BP should have seen strife coming, but more pressing is the exhaustion of fields on which we’ve come to depend, says David Strahan


It must be lonely being Tony Hayward. As the oil price continues to soar, there is a gathering consensus that global production of the black stuff is nearing fundamental geological limits. Yet BP’s chief executive continues to argue valiantly that the causes of the current oil shock are “not so much below ground as above it, and not geological but political”.


Since his company’s Russian joint venture, TNK-BP, is under ferocious assault from both its Russian shareholders and the Russian state, Mr Hayward can be forgiven for thinking the industry’s problems are man-made rather than natural. But this is a false distinction, and closer analysis suggests BP’s predicament is itself evidence of looming geological constraints to global production, or “peak oil”.

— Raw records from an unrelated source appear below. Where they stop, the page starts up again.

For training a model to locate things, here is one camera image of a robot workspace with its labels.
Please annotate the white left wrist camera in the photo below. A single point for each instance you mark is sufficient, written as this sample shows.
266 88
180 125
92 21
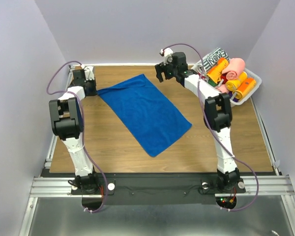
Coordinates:
89 72

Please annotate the aluminium frame rail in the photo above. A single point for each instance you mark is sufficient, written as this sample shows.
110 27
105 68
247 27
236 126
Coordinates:
183 185

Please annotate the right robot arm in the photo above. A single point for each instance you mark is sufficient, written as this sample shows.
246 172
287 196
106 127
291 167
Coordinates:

On the face of it, BP’s problems in Russia are entirely above ground, even if the company claims its tormentors are far from above board. TNK-BP is owned 50:50 between BP and AlfaAccessRenova, a consortium of Russian billionaire tycoons led by Mikhail Fridman. The two sides are now locked in a vicious dispute. BP claims the Russians are trying to seize control; the oligarchs insist they are only defending their rights. Last week Mr Fridman said the British company’s allegations were “in the best traditions of Goebbels’ propaganda”.


Wherever the truth lies, there is not much doubt how the dispute will end. The Russian shareholders have resorted to law both in their own country and Sweden, but the real pressure on BP comes from the state. In recent months TNK-BP has been subjected to raids by the FSB security service investigating claims of industrial espionage, along with the launch of an environmental probe into its largest oil field. Meanwhile, the company’s BP-appointed chief executive has been questioned by the interior ministry over alleged corporate tax evasion, and summonsed by the Moscow prosecutor’s office over suspected labour code violations.